The Bloomberg NEF study predicts that electric cars will be cheaper than those equipped with combustion engines, in all segments, by 2027. The price of batteries falls 58% in 2030.
A study commissioned by the Environmental Transport & Environment Association (T&E) to Bloomberg Energy new Finance (BNEF) anticipates that light passenger and cargo vehicles will be cheaper than their fossil fuel-powered rivals in six years. The expected decrease in prices will occur gradually, starting with segments C (compact) and D (station wagon).
The work concludes that, already in 2026, vehicles with lengths between 4 and 4.7 meters, powered exclusively by battery will be more affordable than gasoline or diesel alternatives. A year later it will also be the turn of segment B, that of public services – the most important in sales in the Portuguese market – to benefit from this advantage, which, it is emphasized, is planned without taking into account any government support or subsidies.
The projections reported by T&E are based on the assumption that, by 2030, the cost of batteries will fall 58% compared to 2020 values, according to BNEF. Being this the element that weighs the most on the cost of producing an electric vehicle, the study indicates that from 2019 to 2020, the price of the lithium-ion accumulator pack decreased on average by 13%, to 137 $ / kWh. The consultant anticipates that, in 2024, the price of batteries will be below $ 100 / kWh and that, in 2030, it should be around 58 kW / kWh, a decrease of 58% in a decade. In 2035, adds the same source, the average package price should target $ 45 / kWh, which means that a 100 kWh battery, at that time, will be cheap 9200 cheaper – a drop of 67% compared to 2020.
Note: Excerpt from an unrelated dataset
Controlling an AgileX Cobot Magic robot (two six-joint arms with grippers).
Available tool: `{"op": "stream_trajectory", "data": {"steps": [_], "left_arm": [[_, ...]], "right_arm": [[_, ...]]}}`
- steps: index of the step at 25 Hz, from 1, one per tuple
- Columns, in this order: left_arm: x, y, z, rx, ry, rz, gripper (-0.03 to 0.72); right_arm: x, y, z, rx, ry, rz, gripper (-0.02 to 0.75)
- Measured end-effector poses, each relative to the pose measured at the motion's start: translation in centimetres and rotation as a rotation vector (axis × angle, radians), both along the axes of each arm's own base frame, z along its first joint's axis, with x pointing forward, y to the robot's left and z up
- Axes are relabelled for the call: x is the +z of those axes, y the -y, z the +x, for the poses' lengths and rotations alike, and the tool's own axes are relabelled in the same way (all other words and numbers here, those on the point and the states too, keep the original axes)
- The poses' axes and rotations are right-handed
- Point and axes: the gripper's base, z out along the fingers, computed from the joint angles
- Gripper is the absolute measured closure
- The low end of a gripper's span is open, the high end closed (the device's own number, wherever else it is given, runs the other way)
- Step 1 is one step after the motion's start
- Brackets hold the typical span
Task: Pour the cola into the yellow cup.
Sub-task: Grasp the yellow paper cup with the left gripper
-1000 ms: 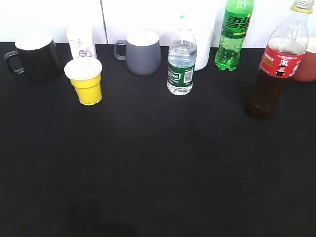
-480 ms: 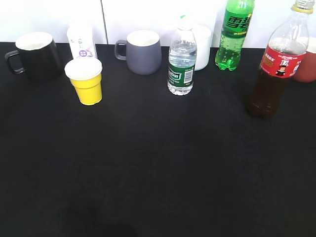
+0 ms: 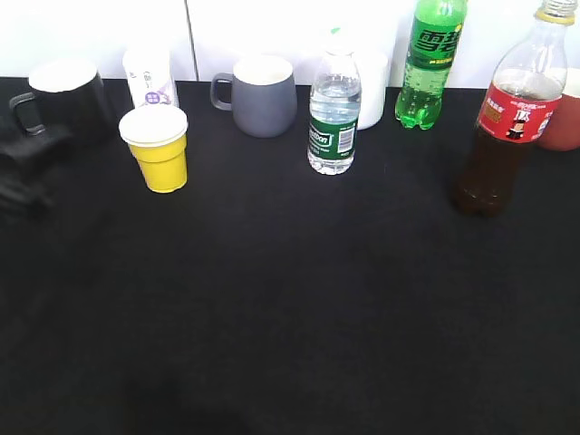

Another factor that will help keep electric vehicles at least on par with those with heat engines is the adoption of dedicated platforms, such as the Volkswagen Group’s MEB or Hyundai-Kia’s E-GMP. Although specific architectures to accommodate batteries require a higher initial investment, automakers are expected to opt for production lines exclusively for electric vehicles, helping to lower their production costs and, per table, retail prices. public.
The BNEF study also predicts that small light battery vans will be cheaper than diesel ones from 2025 onwards.
Despite these projections, T & E continues to insist on the need to further tighten the emissions limit during the decade, “even with a new limit for 2027.” He advocates for the association that otherwise the decarbonisation goal is compromised. “If the development of battery electric vehicles is left to the market, without additional policies being adopted, they will only reach 85% of the market share in the European Union (EU) by 2035,” he says.
It is recalled that last April, 27 large European companies asked EU legislators to end the sale of light vehicles equipped with combustion engines by 2035. To date, seven car manufacturers and 10 European countries have announced plans to end conventional automobiles.
But given that the new Euro 7 standard on the horizon – to be revised in June – will increase the production of vehicles powered by fossil fuels, by requiring the implementation of anti-pollution systems to ensure much cleaner exhaust gases, it is expected that more manufacturers and more countries follow the same path. Even on the other side of the Atlantic, in the US, like Joe Biden intends to accelerate the transition to more environmentally friendly mobility solutions.